C'est donc la faute à Apple : la preuve, c'est que mon mec a un Blackberry, et que je mate jamais ses sms : je galère trop, je comprend pas. Impossible à checker quand il est sous la douche, il me faudrait pour cela au moins un bon bain, or je manque cruellement et de pratique, et de baignoire.

Mon acte de surfing dans une boite mail étrangère est donc moralement blâmable, certes, mais éthiquement dans son temps : j'ai donc été une jeune fille moderne.

NB. En ce qui concerne les mégères qui font les poches, M. ajoute à ce propos : "Mais lorsque l'on fait une machine, il faut bien vider les poches afin de s'assurer avec certitude qu'elles ne contiennent rien qui puisse endommager le linge !" C'est sûr. C'est moins mesquin, d'un coup.

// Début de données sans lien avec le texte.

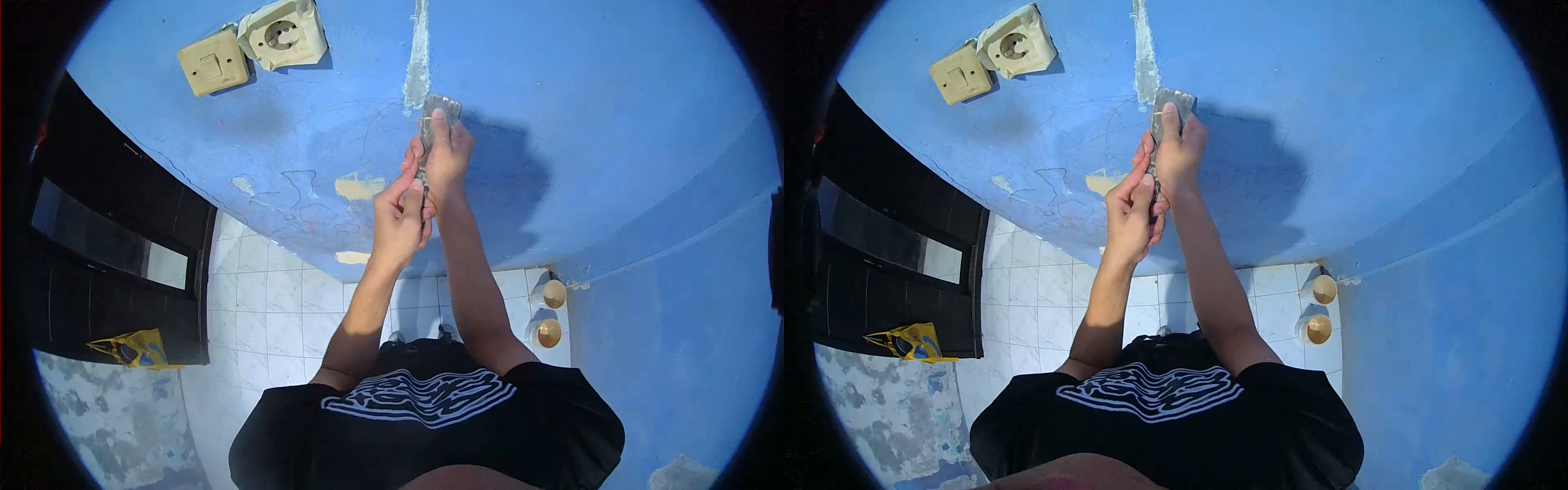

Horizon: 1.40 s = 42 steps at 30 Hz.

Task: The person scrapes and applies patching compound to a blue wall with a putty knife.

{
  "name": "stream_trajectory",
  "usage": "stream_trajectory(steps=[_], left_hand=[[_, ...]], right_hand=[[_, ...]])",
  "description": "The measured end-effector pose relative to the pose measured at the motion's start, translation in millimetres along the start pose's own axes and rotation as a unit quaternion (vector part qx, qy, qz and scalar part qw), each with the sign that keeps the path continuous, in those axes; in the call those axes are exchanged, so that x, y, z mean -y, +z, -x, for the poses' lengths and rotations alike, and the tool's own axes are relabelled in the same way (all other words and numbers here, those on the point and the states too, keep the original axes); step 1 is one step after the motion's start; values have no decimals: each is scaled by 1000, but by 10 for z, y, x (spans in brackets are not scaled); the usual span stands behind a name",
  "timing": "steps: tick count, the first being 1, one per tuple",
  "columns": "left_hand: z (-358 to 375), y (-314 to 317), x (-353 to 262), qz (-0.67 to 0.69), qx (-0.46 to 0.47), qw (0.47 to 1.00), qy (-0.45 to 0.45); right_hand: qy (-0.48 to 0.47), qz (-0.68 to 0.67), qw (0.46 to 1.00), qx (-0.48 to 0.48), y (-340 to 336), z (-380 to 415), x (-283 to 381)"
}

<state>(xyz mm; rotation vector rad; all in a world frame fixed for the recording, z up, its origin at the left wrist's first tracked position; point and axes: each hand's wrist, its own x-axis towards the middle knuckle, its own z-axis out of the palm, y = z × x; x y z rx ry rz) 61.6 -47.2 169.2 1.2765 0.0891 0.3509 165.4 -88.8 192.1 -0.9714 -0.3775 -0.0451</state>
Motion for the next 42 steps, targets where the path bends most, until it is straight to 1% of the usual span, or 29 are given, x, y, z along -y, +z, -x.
stream_trajectory(steps=[3,6,8,11,15,17,18,20,22,24,26,27,29,33,35,36,38,39,41,42], left_hand=[[95,24,2,4,7,1000,-3],[-21,44,118,10,-10,1000,-10],[-38,30,177,-1,-8,1000,17],[-64,67,108,-21,-30,999,1],[-121,-9,225,-25,-29,999,13],[-53,-57,167,-32,9,999,37],[-7,-50,131,-34,10,999,36],[-7,22,33,-17,-20,1000,-10],[-52,-18,162,-35,-21,999,4],[-8,-8,123,-51,-28,998,12],[-46,-14,14,-33,-15,999,0],[-43,-12,53,-33,-13,999,2],[-74,-21,154,-33,-24,999,25],[-77,-38,153,-43,-19,998,36],[-110,-29,95,-27,-20,999,8],[-114,-49,119,-28,-20,999,9],[-79,-40,119,-49,-20,998,41],[-39,-35,62,-48,-19,998,36],[-19,-24,-87,-28,-12,999,-10],[-80,-23,-49,-26,-7,1000,-6]], right_hand=[[50,8,998,-28,-28,95,9],[32,-12,999,-9,-74,-26,-74],[4,-21,1000,22,-107,-18,-113],[14,3,1000,3,-84,-39,-114],[5,6,1000,7,-75,-52,-120],[64,16,998,-18,-43,12,-40],[65,15,998,-19,-40,47,-51],[28,40,999,-15,-54,16,-66],[32,24,999,-19,-65,15,-98],[43,11,999,-21,-51,62,-82],[27,21,999,-36,-3,14,-55],[24,22,999,-35,-24,20,-66],[0,22,1000,-10,-45,-1,-98],[12,13,1000,-16,-48,-15,-99],[-13,31,999,-24,-19,-57,-110],[-13,30,999,-24,-8,-55,-120],[11,-16,999,-26,-9,-21,-112],[14,-15,999,-31,-7,2,-106],[-12,9,1000,-27,13,-18,-91],[-17,10,999,-27,20,-65,-70]])
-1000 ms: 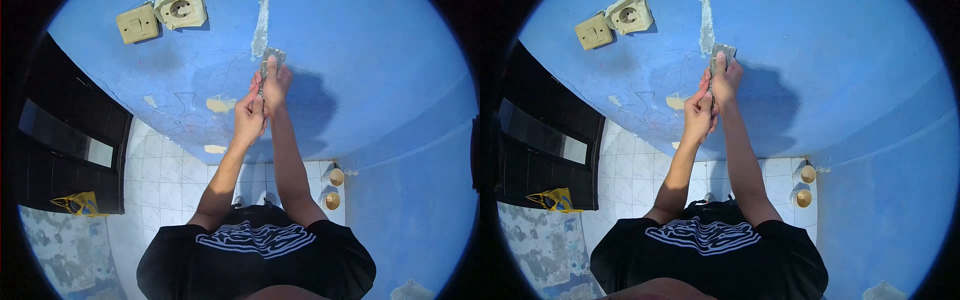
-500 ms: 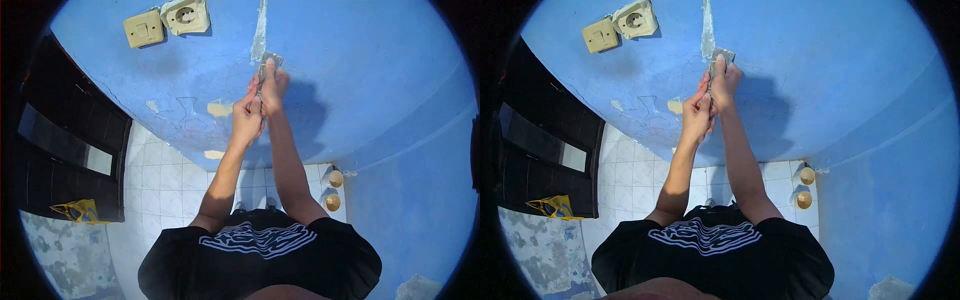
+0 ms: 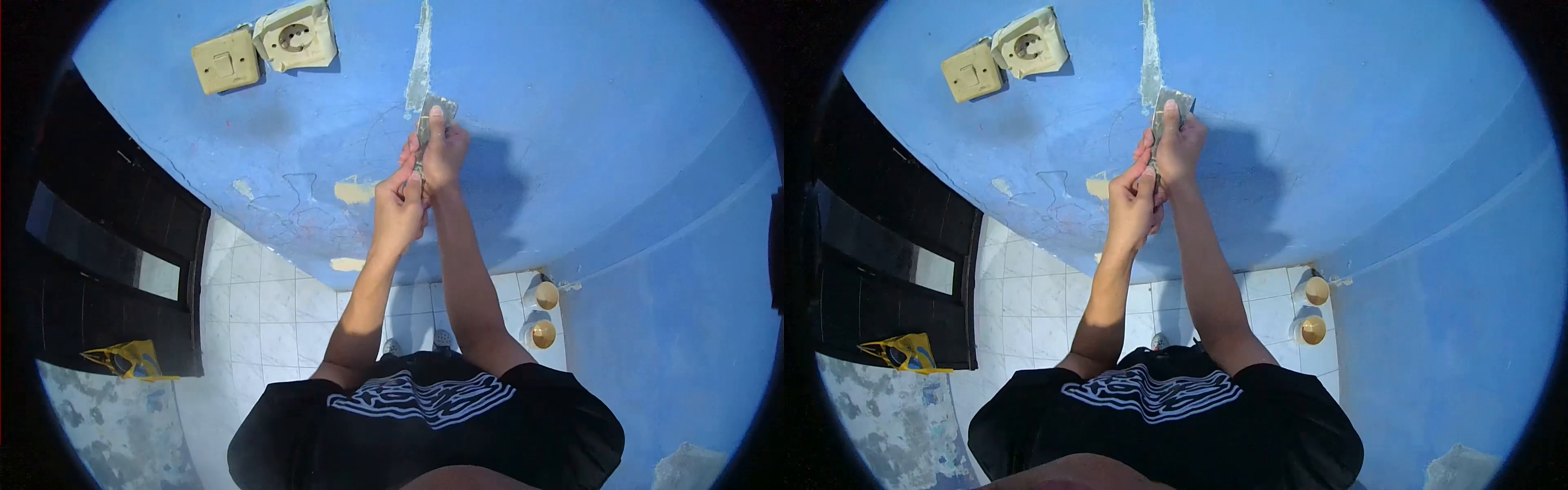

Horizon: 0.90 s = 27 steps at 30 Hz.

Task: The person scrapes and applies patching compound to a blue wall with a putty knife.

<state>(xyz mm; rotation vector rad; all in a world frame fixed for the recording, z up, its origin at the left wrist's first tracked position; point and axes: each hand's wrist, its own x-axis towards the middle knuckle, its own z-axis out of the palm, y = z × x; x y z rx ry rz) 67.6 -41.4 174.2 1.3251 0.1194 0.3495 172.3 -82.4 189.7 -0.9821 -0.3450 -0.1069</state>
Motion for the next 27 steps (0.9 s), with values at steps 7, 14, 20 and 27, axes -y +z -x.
stream_trajectory(steps=[7,14,20,27], left_hand=[[44,-9,-84,-24,-3,1000,5],[78,-93,-4,-72,-17,997,24],[-37,-106,6,-69,6,997,38],[-72,-54,0,-76,-1,997,33]], right_hand=[[4,-4,1000,-9,33,18,31],[29,-40,999,-15,39,93,-83],[5,-38,999,7,55,0,-26],[13,-48,999,20,44,-82,-7]])
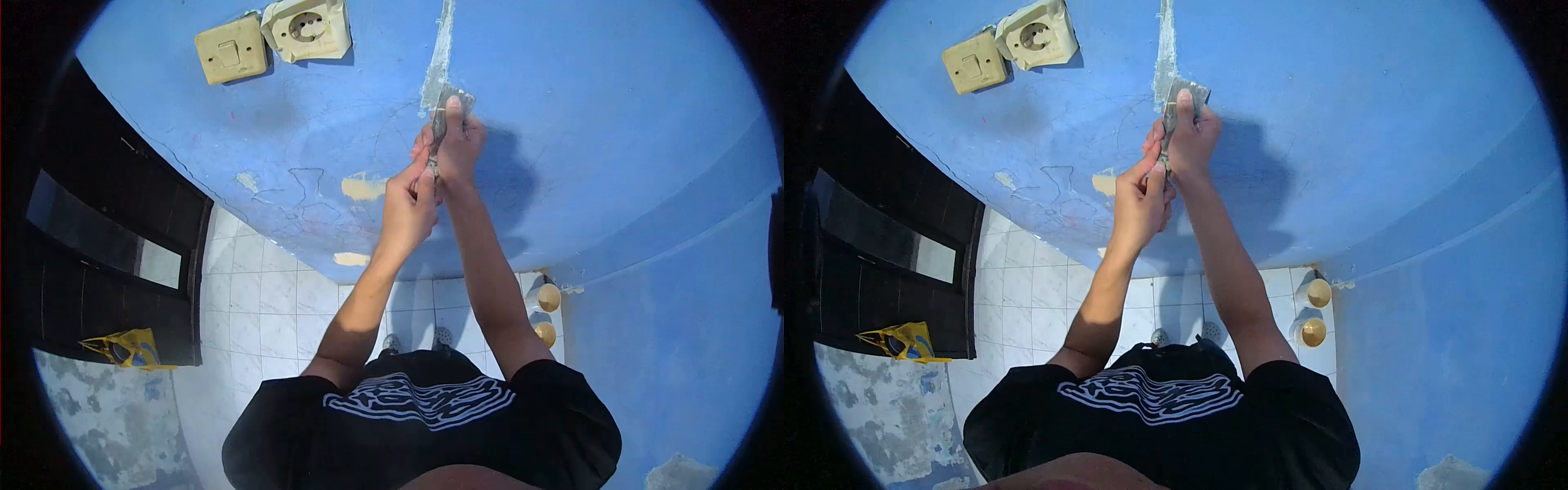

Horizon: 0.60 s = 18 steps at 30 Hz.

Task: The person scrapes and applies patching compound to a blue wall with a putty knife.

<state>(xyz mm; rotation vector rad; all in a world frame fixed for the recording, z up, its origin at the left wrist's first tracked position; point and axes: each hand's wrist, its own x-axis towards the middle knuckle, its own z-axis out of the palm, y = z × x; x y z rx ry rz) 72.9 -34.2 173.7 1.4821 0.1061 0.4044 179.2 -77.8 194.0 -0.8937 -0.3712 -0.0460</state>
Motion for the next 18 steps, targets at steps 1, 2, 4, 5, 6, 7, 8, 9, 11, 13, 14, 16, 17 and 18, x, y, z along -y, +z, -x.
stream_trajectory(steps=[1,2,4,5,6,7,8,9,11,13,14,16,17,18], left_hand=[[-24,4,77,-1,-1,1000,22],[-3,5,108,-2,-3,999,40],[63,-57,90,-15,-7,1000,22],[93,-70,49,-27,-10,1000,4],[109,-60,-35,-27,-10,1000,2],[95,-43,-161,-9,-3,1000,-20],[73,-33,-227,9,2,999,-41],[77,-37,-171,9,1,999,-44],[14,-62,-63,-4,4,1000,8],[96,-117,-22,0,4,1000,-6],[84,-141,-32,4,5,1000,-7],[106,-170,-45,0,4,1000,-20],[97,-169,-63,-2,3,1000,-28],[84,-156,-63,1,4,1000,-26]], right_hand=[[-9,15,1000,0,-4,-5,5],[-14,31,999,-2,-20,31,-5],[7,11,1000,-18,10,96,-57],[27,-8,999,-33,16,115,-65],[29,-7,999,-34,27,113,-23],[22,-1,999,-28,52,66,34],[15,5,1000,-21,74,29,69],[18,6,1000,-21,66,49,58],[2,-8,1000,-29,91,35,49],[18,-12,999,-42,92,130,3],[24,-19,998,-47,116,119,-3],[19,-16,999,-39,97,126,-76],[11,-12,999,-27,86,102,-102],[9,-10,1000,-26,65,81,-112]])
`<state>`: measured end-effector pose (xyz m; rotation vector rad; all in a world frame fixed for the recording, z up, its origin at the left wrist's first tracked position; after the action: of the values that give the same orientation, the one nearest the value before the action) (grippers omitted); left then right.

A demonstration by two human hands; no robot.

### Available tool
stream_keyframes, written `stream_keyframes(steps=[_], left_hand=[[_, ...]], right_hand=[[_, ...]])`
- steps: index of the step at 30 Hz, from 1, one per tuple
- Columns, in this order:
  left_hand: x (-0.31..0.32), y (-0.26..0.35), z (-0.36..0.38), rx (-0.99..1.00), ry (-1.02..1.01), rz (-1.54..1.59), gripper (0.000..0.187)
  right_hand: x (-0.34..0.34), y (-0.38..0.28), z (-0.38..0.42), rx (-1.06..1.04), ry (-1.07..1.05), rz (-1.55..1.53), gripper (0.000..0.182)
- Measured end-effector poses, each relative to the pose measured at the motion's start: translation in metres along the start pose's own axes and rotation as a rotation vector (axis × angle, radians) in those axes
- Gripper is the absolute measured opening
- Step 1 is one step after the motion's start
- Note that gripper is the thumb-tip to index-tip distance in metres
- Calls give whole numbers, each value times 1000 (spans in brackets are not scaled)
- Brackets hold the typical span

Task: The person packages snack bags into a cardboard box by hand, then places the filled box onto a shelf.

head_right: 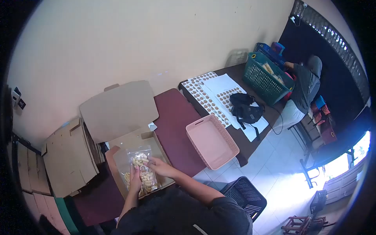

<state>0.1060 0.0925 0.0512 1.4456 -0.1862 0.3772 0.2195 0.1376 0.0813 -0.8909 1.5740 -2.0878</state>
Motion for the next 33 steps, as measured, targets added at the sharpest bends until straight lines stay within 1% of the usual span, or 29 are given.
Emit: stream_keyframes(steps=[1,2,3,4,6,8,10,11,13,15,17,19,21,23,24,26,28,31,33], left_hand=[[1,1,-1,6,-5,40,52],[-2,-4,-3,83,-17,4,55],[0,-1,-2,84,-19,6,55],[4,4,1,59,-14,-47,56],[4,4,3,32,-10,-100,57],[-6,-11,3,-88,58,-25,55],[-9,-15,4,-74,34,-17,54],[-9,-16,4,-57,11,-8,53],[-6,-8,6,-36,25,-37,53],[-6,-8,7,-40,11,-17,52],[-11,-13,5,-5,6,-43,51],[-11,-12,6,-61,20,13,50],[-12,-11,5,-53,-1,0,50],[-12,-12,4,-45,-22,-12,50],[-14,-14,3,-37,-13,-10,49],[-16,-18,3,-34,-9,-10,48],[-18,-20,1,-43,16,-31,48],[-12,-13,4,10,-37,-51,49],[-10,-13,6,5,-28,-19,50]], right_hand=[[2,-2,3,1,4,2,45],[2,-4,5,-13,59,50,49],[2,-4,7,-27,114,97,54],[2,8,1,-81,84,-23,61],[0,15,4,-52,112,20,61],[-3,26,3,-23,137,61,61],[0,36,-4,-101,68,-41,58],[-3,42,-3,-101,66,-40,58],[2,28,5,6,96,-27,57],[3,27,5,-3,102,-30,58],[1,36,2,39,113,-11,60],[5,29,5,43,111,-14,61],[8,20,9,44,112,-14,63],[11,12,12,24,114,106,65],[10,14,13,10,107,48,68],[7,27,10,-6,99,44,67],[9,23,11,-21,93,41,66],[9,18,15,-40,81,44,62],[9,27,11,-1,60,-58,57]])
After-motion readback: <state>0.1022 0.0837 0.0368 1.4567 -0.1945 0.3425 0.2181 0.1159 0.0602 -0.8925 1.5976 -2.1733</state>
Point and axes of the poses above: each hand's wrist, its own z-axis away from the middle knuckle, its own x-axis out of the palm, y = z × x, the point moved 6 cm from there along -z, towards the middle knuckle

PS. Si le titre du post est "Comment je ne suis pas le grand rabbin", c'est donc qu'ignorant les règles su shabbat tout comme celle d'une vie commune harmonieuse, j'ai fini par cracher le morceau. Ce qui n'a servi à rien, rien fait avancé, rien soulagé. Bref.

Je sais plus s'il faut que je change de mec, ou de mauvaise habitude. D.ieu, fais-nous encore quelques miracles, je jure de les dire à personne.

PS2. En exclusivité : ce post datant de lundi soir, j'ai l'honneur de croire que D.ieu m'entend direct : mon mec m'a quitté hier. Bingo ? Pas vraiment. Mais en tous cas, faut relire en mettant "ex" à la place de "mec". Tristesse.